Either way, while Western Union still has some technical work to do to get over a critical hump, yesterday’s surge prompted by rumors that it was interested in selling its business payments unit may have fanned the flames of a bounce that was already underway.
• Zooming into the daily chart of WU, it’s not difficult to see there’s something about the $19.35 area. That was not only Wednesday’s high, but the peak from earlier this month as well. Still, even making the attempt is telling.
• The upside target isn’t crystal clear, but prior peaks ranging from $20.50 to $21.50 are the most plausible peaks, given the history in view.
Boston Scientific (BSX)
The 55% gain Boston Scientific shares have dished out since the end of last year is undeniably impressive. And, though it has often seemed like it was past time for it to stop, it kept going.
Between its overbought condition, the shape and placement of Wednesday’s bar and the broad market environment though, BSX may well be ready to suffer a sizeable wave of profit-taking.

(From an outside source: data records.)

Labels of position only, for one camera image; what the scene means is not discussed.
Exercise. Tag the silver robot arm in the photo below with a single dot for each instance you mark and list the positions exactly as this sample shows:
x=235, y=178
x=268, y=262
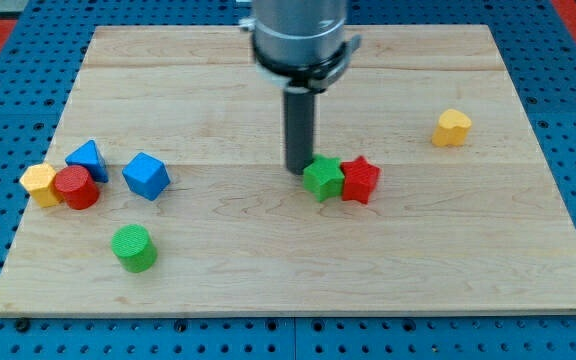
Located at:
x=300, y=45

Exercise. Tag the green star block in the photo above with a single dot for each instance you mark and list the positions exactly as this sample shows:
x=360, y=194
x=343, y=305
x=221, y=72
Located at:
x=324, y=177

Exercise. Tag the red star block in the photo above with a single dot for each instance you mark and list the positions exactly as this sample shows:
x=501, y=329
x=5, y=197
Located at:
x=360, y=179

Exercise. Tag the black cylindrical pointer tool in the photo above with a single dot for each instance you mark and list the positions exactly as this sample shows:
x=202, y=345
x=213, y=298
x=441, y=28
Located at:
x=299, y=120

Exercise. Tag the wooden board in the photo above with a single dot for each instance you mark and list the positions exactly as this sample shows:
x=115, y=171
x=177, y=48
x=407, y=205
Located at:
x=477, y=229

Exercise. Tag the blue cube block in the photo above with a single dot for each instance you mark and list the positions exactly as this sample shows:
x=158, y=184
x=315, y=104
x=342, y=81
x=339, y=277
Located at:
x=146, y=176

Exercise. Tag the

• As of Wednesdays close, Boston Scientific shares are a whopping 27% above their white 200-day moving average line … a divergence that has not been sustained, as is evident with just a quick look at the longer-term weekly chart.
• Also evident on the weekly chart is the lack of volume behind the rally since April. Though it has not been a liability thus far, clearly not many traders are believers in the stock at any price above $30.
Zions Bancorp (ZION)
Finally, most bank stocks have been losing ground of late. The fact that Zions Bancorp is doing the same isn’t particularly remarkable.
On the other hand, ZION is unique in that with Wednesday’s 1.6% drop, it’s now with striking distance of a major support level. And, the deck is stacked against it.
• ZION is also testing that technical floor at a disadvantage. Within the past week, the stock had an opportunity to break above its blue 20-day moving average line as well as its purple 50-day moving average line, but both upended the rebound effort.
• Zooming out to the weekly chart we can see a hint of a head and shoulders pattern, with each of those three peaks marked with a pink arrow. It’s also on the weekly chart we can see that the failure of the white 200-day moving average line to keep the selling effort contained is a big deal.